С вполне очевидным намерением Хэтти пересекла комнату.
— Ты немедленно поднимешь задницу и отправишься прямиком к распятию умолять Господа простить твои грехи! Сейчас же!
Элейн сжалась, хотя небесам известно, как сложно было ссутулиться, будучи затянутой в корсет. Она склонила голову, избегая контакта с этими бесцветными глазами, свирепо таращившимися на нее.
Хэтти нагнулась над серебряным подносом. Подняв грубую руку, она демонстративно отвела ее далеко назад.
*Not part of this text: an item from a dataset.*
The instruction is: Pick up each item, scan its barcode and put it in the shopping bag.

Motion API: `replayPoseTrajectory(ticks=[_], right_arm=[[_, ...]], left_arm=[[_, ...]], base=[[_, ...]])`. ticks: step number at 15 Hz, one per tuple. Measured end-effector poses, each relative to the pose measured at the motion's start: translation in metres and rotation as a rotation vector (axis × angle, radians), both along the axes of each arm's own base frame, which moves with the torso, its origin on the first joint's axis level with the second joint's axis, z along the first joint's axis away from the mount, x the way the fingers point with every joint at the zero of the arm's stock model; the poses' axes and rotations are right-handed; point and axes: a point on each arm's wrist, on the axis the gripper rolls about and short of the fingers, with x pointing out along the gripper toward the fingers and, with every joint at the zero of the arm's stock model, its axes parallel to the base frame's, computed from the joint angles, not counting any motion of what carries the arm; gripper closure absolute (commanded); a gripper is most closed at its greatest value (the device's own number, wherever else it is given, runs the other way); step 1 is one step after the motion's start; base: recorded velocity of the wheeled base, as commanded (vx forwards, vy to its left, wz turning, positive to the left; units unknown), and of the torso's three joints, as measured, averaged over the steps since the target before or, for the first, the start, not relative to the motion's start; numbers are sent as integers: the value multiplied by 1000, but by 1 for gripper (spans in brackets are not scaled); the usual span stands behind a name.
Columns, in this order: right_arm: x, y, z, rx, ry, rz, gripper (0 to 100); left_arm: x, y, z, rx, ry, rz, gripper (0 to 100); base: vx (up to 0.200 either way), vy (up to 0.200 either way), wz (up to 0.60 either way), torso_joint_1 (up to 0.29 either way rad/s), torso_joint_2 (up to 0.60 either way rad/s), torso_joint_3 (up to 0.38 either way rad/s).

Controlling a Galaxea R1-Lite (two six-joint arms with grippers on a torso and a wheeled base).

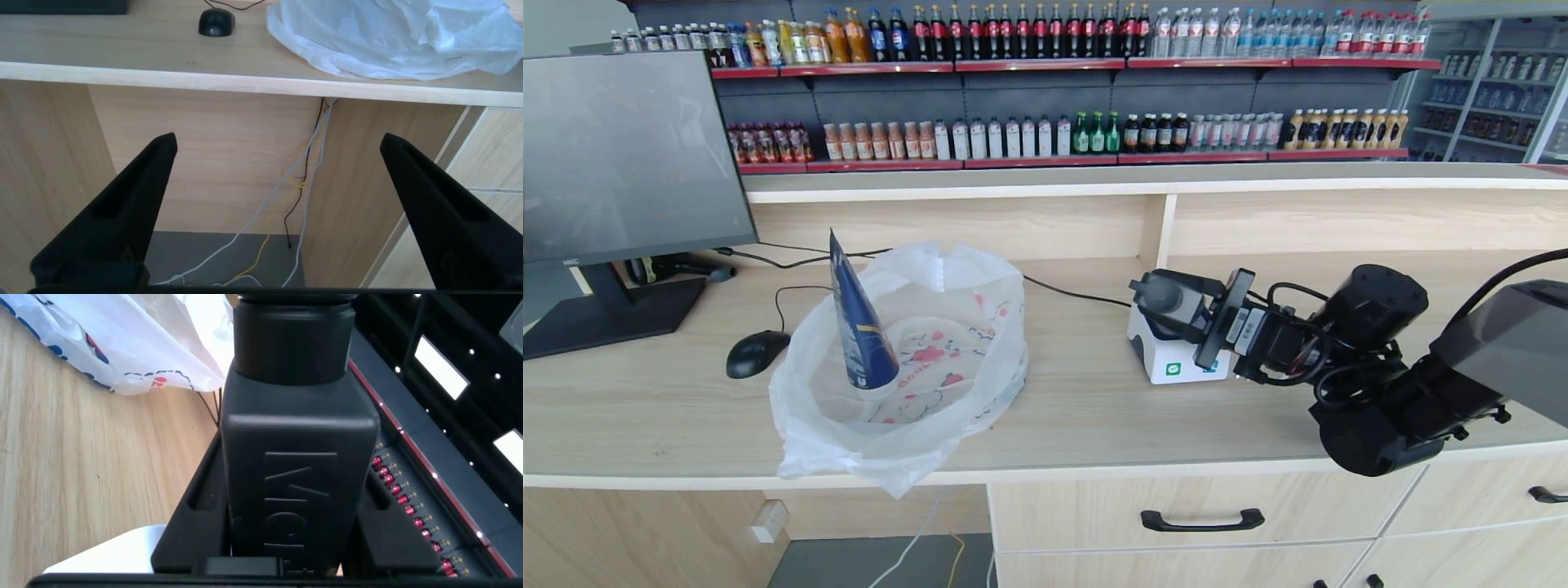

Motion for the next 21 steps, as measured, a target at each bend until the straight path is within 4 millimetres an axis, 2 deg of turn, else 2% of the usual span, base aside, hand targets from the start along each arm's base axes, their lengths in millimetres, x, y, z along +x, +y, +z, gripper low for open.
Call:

Элейн перехватила надвигающуюся руку в миллиметре от своей щеки. Шлепок был так близок, что она могла ощутить приближающееся движение воздуха. От старческой кожи исходил гнев. Элейн удерживала руку Хэтти в воздухе, возле щеки, там, где удалось перехватить, — ладонь и пальцы схваченной руки были меньше, чем у Морриган, кожа — суше и жестче.
Воздух потрескивал от напряжения, каждый из них боролся за власть. Хэтти хотела восстановить свое владычество и, возможно, принимая во внимание ее нынешнее неуклюжее положение, восстановить равновесие. А Элейн, сжав зубы от боли из-за неудобной позы, стремилась поставить старуху на место и урезать ее властолюбивые замашки.
Мышцы Морриган протестующее заныли. Нелепо, но, несмотря на свое неустойчивое положение, эта старая карга была сильнее молодой женщины. На выручку Элейн пришел опыт всей ее тридцатидевятилетней жизни. Она крепко удерживала руку старухи. Пот выступил у нее на лбу и в подмышках, ухитрившись каким-то образом затечь внутрь корсета. Он ощущался армией жалящих, зудящих муравьев, захвативших ее одежду, с острыми ножами, вонзившимися в ее мускулы. Воинствующий блеск в глазах Хэтти сменился замешательством, когда она поняла, что победа будет не на ее стороне. Элейн осторожно разжала руку.
Старуха дернулась назад. Запутавшись в своем черном вороньем платье, она врезалась в эбеновый столик. Стоящая на нем посуда грохнулась на ковер, поднос — приглушенно звеня, а чашка — бесшумно перекатываясь.